- [Assigned task] Could you restate word for word only the lines below from the one holding "(506, 329): 90" to the one holding "(352, 11): 0.25", inclusive, and leave out the pictures?

- [Recorded data]
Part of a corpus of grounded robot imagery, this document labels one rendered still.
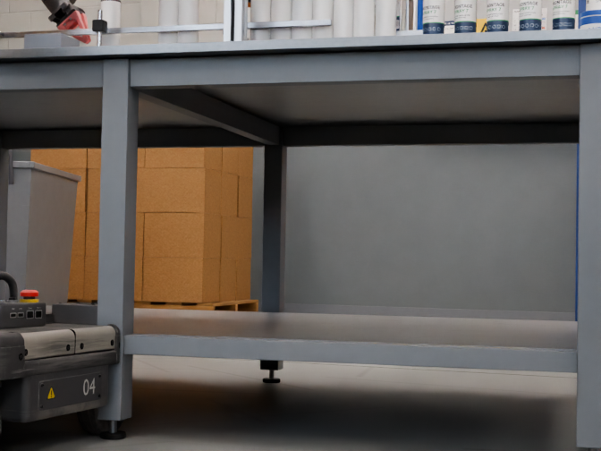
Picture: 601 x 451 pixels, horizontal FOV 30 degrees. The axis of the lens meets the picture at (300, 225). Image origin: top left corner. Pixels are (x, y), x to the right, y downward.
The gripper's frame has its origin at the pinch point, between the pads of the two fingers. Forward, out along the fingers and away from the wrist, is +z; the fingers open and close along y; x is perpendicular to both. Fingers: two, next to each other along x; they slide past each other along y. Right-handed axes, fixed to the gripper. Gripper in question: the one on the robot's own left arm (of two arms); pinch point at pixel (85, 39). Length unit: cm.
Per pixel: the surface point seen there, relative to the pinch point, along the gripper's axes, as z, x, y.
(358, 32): 48, -54, -3
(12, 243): -39, 128, 179
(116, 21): 2.7, -9.7, -1.2
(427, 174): 15, -10, 456
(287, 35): 36, -41, -2
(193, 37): 20.3, -22.6, -2.0
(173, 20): 13.0, -21.2, -1.4
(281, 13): 31, -43, -3
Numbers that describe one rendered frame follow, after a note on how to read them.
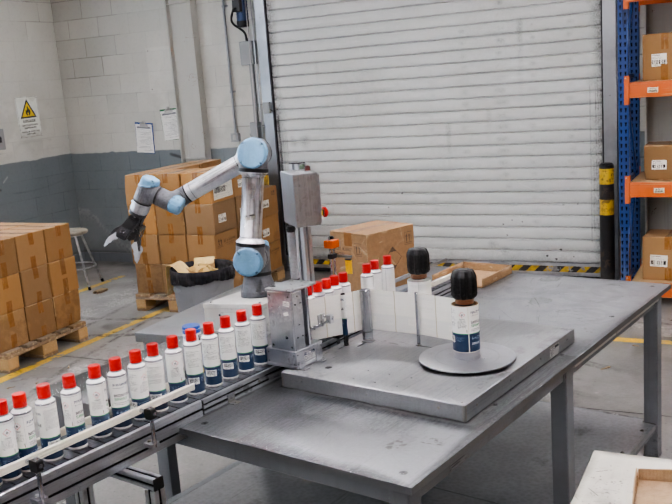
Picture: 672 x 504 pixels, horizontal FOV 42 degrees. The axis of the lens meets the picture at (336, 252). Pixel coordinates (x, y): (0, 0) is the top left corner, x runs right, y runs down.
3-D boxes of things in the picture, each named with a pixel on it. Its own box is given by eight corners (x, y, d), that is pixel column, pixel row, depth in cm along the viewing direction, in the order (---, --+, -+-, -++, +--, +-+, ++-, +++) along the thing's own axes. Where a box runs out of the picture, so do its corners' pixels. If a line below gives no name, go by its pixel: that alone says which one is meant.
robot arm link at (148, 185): (158, 184, 337) (138, 175, 337) (148, 209, 340) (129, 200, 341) (165, 180, 344) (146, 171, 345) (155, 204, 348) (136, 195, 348)
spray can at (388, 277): (392, 307, 346) (388, 257, 342) (381, 306, 349) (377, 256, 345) (399, 304, 350) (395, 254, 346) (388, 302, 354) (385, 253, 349)
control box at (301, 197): (296, 228, 306) (292, 174, 302) (284, 222, 322) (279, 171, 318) (323, 224, 309) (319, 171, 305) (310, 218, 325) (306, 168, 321)
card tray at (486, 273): (482, 288, 386) (482, 279, 385) (432, 283, 401) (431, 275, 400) (512, 273, 409) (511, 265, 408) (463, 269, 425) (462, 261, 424)
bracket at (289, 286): (290, 293, 274) (289, 290, 274) (264, 290, 281) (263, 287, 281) (316, 283, 285) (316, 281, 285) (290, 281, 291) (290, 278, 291)
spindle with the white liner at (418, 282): (426, 332, 310) (421, 250, 304) (404, 329, 315) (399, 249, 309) (438, 325, 317) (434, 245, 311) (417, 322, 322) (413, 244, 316)
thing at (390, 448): (411, 495, 205) (411, 488, 205) (36, 396, 295) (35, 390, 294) (671, 288, 369) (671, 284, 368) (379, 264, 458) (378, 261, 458)
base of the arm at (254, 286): (262, 299, 348) (260, 274, 346) (233, 298, 356) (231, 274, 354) (284, 292, 360) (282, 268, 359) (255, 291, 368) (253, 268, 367)
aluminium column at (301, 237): (312, 338, 330) (297, 163, 317) (303, 337, 332) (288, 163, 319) (319, 335, 333) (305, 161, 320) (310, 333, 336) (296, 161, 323)
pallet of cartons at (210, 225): (220, 314, 696) (205, 173, 674) (134, 310, 731) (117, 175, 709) (288, 279, 803) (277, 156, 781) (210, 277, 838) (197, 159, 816)
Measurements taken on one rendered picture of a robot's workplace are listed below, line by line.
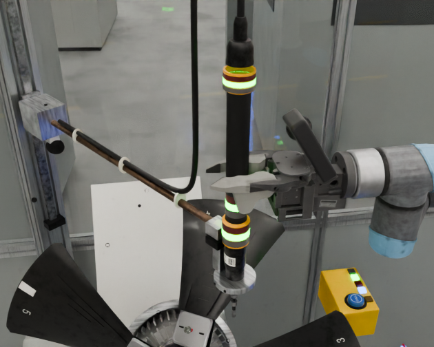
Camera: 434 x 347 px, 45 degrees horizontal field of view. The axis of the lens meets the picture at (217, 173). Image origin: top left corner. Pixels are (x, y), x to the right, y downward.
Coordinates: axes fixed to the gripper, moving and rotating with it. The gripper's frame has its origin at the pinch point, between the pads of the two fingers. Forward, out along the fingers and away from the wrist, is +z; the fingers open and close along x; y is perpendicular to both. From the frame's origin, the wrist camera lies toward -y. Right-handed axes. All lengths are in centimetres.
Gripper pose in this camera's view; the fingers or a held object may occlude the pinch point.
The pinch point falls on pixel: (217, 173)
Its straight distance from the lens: 75.7
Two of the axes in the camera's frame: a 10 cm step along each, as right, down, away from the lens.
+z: -9.9, 0.8, -1.3
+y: 0.0, 8.6, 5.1
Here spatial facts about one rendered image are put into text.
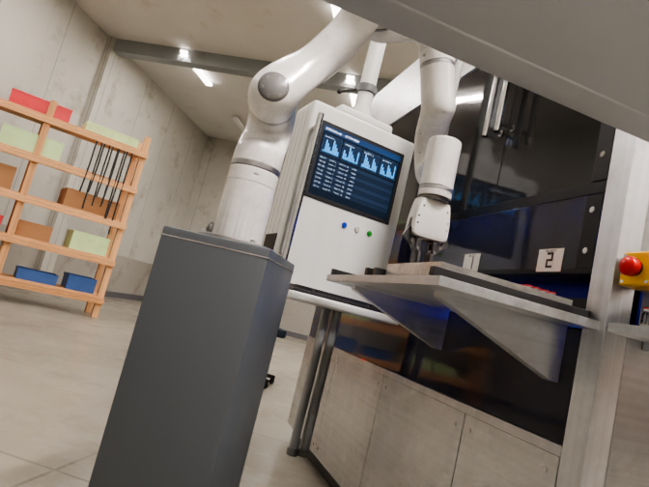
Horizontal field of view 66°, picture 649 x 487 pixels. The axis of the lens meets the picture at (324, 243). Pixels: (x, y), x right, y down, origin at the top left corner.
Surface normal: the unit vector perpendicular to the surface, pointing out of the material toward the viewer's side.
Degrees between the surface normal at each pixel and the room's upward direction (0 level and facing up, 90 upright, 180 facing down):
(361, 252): 90
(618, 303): 90
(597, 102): 180
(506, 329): 90
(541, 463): 90
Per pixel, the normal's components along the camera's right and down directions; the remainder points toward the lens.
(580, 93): -0.24, 0.96
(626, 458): 0.30, -0.06
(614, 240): -0.92, -0.26
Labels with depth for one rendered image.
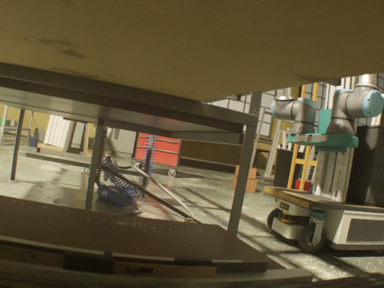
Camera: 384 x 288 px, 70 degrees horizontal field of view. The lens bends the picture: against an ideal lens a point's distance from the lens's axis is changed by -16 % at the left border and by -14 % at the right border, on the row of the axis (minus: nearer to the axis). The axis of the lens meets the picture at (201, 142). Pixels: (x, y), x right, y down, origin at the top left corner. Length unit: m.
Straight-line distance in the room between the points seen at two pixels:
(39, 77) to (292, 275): 0.66
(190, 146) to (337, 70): 9.16
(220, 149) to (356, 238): 8.18
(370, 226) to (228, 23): 1.86
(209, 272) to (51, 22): 0.37
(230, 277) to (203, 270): 0.04
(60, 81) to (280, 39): 0.55
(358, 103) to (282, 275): 1.41
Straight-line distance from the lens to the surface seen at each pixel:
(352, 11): 0.25
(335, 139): 1.85
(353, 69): 0.37
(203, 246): 0.67
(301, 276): 0.50
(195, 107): 0.79
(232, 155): 10.04
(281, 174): 5.95
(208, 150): 9.70
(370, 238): 2.09
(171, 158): 5.01
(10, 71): 0.78
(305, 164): 4.64
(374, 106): 1.79
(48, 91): 0.82
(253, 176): 4.85
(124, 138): 8.55
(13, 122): 7.36
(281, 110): 2.37
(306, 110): 2.29
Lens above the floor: 0.49
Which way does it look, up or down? 2 degrees up
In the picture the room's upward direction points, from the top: 10 degrees clockwise
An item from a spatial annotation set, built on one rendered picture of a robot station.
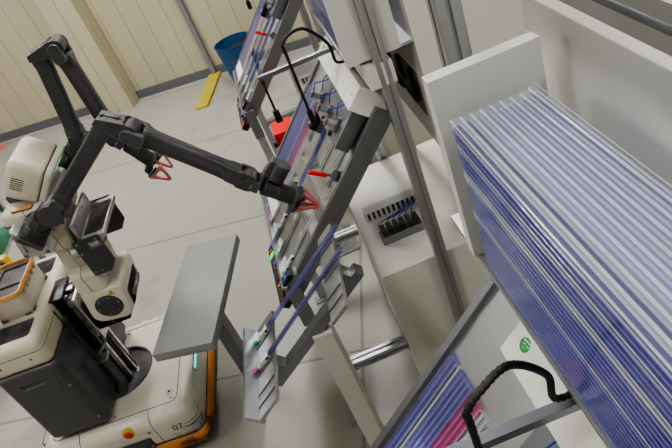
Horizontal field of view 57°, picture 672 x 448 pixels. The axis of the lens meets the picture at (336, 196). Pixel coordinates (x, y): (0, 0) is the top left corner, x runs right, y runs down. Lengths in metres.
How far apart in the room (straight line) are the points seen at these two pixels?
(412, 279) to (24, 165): 1.35
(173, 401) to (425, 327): 1.05
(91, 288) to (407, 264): 1.17
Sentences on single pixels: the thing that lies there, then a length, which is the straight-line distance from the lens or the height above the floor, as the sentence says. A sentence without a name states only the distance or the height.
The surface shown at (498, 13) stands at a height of 1.36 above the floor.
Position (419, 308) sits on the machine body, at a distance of 2.32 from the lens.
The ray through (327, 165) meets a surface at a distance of 2.08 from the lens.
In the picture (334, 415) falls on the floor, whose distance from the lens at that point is 2.67.
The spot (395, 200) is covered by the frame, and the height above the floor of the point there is 0.67.
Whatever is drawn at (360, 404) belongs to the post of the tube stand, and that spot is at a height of 0.47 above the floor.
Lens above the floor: 2.09
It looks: 34 degrees down
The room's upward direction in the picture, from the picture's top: 23 degrees counter-clockwise
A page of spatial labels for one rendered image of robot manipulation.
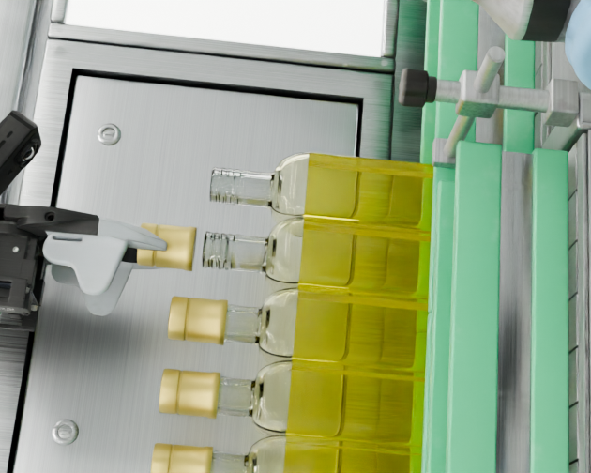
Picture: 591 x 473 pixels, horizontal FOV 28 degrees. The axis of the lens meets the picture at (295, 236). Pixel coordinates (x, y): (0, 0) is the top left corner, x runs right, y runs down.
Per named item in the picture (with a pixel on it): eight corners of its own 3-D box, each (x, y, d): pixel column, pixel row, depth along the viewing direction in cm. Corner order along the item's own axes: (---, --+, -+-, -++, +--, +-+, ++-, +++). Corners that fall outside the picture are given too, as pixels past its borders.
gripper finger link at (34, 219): (106, 251, 92) (-1, 245, 93) (109, 230, 93) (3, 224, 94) (92, 230, 88) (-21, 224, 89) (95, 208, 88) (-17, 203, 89)
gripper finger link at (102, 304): (157, 328, 97) (42, 312, 95) (165, 259, 99) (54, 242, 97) (161, 318, 94) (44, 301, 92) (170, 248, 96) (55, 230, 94)
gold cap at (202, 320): (227, 307, 94) (173, 301, 94) (228, 294, 91) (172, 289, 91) (223, 350, 93) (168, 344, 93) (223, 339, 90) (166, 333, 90)
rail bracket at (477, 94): (535, 147, 95) (380, 131, 94) (599, 44, 79) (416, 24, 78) (534, 182, 94) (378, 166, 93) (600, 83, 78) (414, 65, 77)
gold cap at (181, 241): (196, 236, 96) (143, 230, 96) (196, 221, 93) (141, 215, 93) (191, 277, 95) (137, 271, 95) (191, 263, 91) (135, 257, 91)
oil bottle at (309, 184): (518, 197, 101) (270, 173, 100) (535, 171, 96) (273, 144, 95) (517, 259, 99) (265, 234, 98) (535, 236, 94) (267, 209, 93)
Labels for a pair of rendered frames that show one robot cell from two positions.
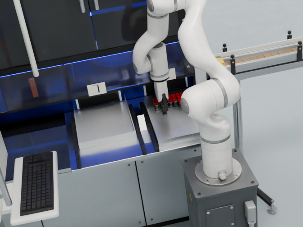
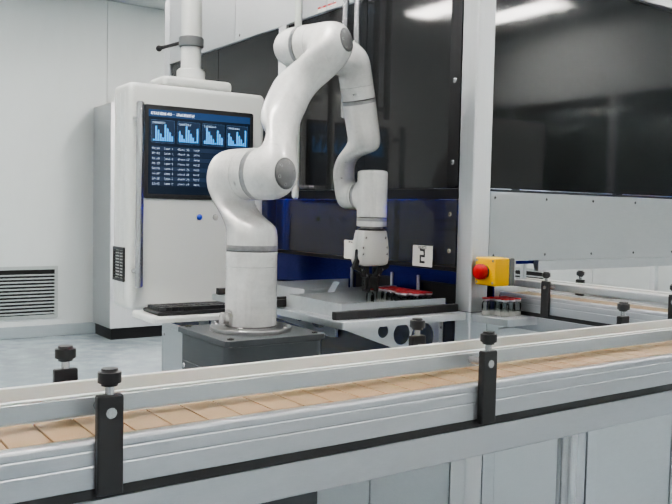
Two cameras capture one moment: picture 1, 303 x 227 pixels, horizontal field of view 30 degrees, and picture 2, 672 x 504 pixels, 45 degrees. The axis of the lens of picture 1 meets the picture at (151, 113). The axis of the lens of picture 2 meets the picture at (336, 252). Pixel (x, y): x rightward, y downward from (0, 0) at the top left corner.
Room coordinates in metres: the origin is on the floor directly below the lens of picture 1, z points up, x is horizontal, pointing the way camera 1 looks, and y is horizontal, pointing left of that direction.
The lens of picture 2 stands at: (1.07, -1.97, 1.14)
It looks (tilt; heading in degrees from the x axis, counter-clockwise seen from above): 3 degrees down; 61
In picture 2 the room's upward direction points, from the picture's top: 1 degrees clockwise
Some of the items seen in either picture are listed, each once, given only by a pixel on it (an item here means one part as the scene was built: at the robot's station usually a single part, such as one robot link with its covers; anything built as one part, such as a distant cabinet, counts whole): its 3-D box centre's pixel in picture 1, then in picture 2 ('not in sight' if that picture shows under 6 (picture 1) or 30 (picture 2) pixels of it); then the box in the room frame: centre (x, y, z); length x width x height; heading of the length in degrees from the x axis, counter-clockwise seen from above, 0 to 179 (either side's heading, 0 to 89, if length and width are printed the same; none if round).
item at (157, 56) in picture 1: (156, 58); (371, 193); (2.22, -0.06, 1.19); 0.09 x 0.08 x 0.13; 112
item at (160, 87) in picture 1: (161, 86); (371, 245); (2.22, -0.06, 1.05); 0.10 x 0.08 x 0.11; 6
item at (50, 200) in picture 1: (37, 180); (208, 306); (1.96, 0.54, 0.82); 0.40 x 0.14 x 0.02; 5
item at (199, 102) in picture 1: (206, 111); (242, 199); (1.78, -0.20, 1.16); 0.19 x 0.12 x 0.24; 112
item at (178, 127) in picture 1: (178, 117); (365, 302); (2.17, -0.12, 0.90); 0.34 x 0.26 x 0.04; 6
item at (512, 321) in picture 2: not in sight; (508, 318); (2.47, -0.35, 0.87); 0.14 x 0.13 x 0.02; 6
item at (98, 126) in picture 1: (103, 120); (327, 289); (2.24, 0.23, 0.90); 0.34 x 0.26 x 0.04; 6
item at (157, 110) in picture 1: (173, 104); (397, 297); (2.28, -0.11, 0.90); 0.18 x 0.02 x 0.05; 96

- [Exercise solution]
(506, 329): 90
(541, 463): 90
Per pixel, the normal's components along the camera's right and down directions; the remainder points toward the lens.
(580, 93): -0.24, 0.96
(626, 458): 0.30, -0.06
(614, 240): -0.92, -0.26
Labels with depth for one rendered image.
Camera: 384 x 288 px, 70 degrees horizontal field of view. The lens bends the picture: against an ideal lens a point's distance from the lens's axis is changed by -16 % at the left border and by -14 % at the right border, on the row of the axis (minus: nearer to the axis). The axis of the lens meets the picture at (201, 142). Pixels: (x, y), x right, y down, origin at the top left corner. Length unit: m.
Straight-line distance in the room between the points seen at two pixels:
(39, 77) to (292, 275): 0.66
(190, 146) to (337, 70): 9.16
(220, 149) to (356, 238): 8.18
(370, 226) to (228, 23): 1.86
(209, 272) to (51, 22): 0.37
(230, 277) to (203, 270): 0.04
(60, 81) to (280, 39): 0.55
(358, 103) to (282, 275): 1.41
Straight-line distance from the lens to the surface seen at each pixel:
(352, 11): 0.25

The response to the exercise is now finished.